If you’re trying Pygmalion 6B, you’ll have better luck with it if you truly commit to whatever scenario you are trying to create. Chatbots in general at the moment need a lot of effort to get good content from them. You can’t just message a chatbot saying “Hi” and expect it to craft an interesting interaction out of that for you. I go back to something I read the Google engineer Blake Lemoine say to an interviewer when he was trying to convince people that LaMDA is alive: you have to talk to the chatbot like it’s alive so it will start acting like it’s alive. That rings extremely true based on my interactions with LLMs: the more you treat it like a living breathing person who will pick up on nuance, the more opportunity it will have to genuinely surprise you.

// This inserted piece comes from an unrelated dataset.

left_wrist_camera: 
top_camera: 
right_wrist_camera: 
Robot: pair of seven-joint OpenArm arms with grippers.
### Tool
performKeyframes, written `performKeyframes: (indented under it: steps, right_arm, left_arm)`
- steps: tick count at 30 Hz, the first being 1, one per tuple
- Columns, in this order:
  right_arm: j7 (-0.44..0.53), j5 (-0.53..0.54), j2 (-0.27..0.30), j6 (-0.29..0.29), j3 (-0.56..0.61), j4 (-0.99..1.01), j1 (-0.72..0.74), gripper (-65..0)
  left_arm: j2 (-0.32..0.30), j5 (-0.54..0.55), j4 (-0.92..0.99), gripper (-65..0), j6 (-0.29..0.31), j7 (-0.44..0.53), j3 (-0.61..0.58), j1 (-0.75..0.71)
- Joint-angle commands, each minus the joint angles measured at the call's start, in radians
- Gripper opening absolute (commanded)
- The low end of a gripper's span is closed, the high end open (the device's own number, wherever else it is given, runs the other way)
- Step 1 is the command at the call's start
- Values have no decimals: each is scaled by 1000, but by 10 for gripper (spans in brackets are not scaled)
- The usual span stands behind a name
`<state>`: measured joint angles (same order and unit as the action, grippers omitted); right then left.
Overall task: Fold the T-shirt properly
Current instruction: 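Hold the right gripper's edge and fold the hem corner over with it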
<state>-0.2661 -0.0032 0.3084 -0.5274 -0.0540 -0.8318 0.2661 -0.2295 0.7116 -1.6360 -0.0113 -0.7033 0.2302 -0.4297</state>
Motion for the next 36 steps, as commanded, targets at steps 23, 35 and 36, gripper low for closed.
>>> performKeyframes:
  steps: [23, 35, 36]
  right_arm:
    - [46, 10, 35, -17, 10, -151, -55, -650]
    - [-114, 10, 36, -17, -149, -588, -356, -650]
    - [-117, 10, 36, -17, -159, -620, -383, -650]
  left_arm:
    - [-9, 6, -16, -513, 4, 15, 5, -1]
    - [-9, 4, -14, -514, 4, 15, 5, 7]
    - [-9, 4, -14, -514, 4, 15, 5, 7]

Having a conversation with a chatbot at the moment is more of a collaboration between you and the LLM, and not just a simple conversation you can engage with passively. You’ll find yourself having to use the “Regenerate” option in SillyTavern’s hamburger menu to give the LLM a mulligan if you got a bad response you’re not happy with. You’ll also find yourself having to simply rewrite parts of the LLM’s response, or the entire response, to keep the conversation on topic or to keep the chatbot from forgetting certain details. You’ll reach moments where you’ve tried to steer the chatbot back on track, and failed, leading to deleting multiple messages at once to try to reset the conversation back to a good state. Without those sorts of efforts, chatbots will start to repeat themselves indefinitely and get stuck into behavioral loops. This can be better or worse depending on the LLM you’re using and its capabilities.

On top of that, the core “personality” of the LLM can and will influence the way your chatbot behaves in subtle ways. No matter how well crafted your character is, if you do not practice vigilance in how you are interacting with it, it will start to gravitate toward a “average” type of human behavior. The chatbots will also slowly start to adapt to your personality in ways you didn’t intend, too. It’s a really interesting experience to watch happen, but it isn’t magic, it’s actually just a shortcoming of the models at the moment. Something like OpenAI’s gpt-3.5-turbo LLM is not impartial, as even when roleplaying it seems to be prone to more positive behaviors than negative ones. Most LLMs exhibit this characteristic as they are primarily designed to interact with “customers” in a friendly and positive way, not role play as evil demons intent on destroying you and the world around you.

As time goes on, we’ll get models that are more able to think creatively in a role play context. We’re only at the very, very, very beginning of this journey. If you’re able to be impressed by an LLM at the moment, like I was, I assure you that in a few short years, it’s gonna blow our minds.

“Wait, how do I use SillyTavern?”

This one is on you. I found SillyTavern to be really easy to use and figure out. Once you get it connected to an LLM, it’s straight forward. Just watch out for creepy stuff if you start looking for character cards… good luck out there.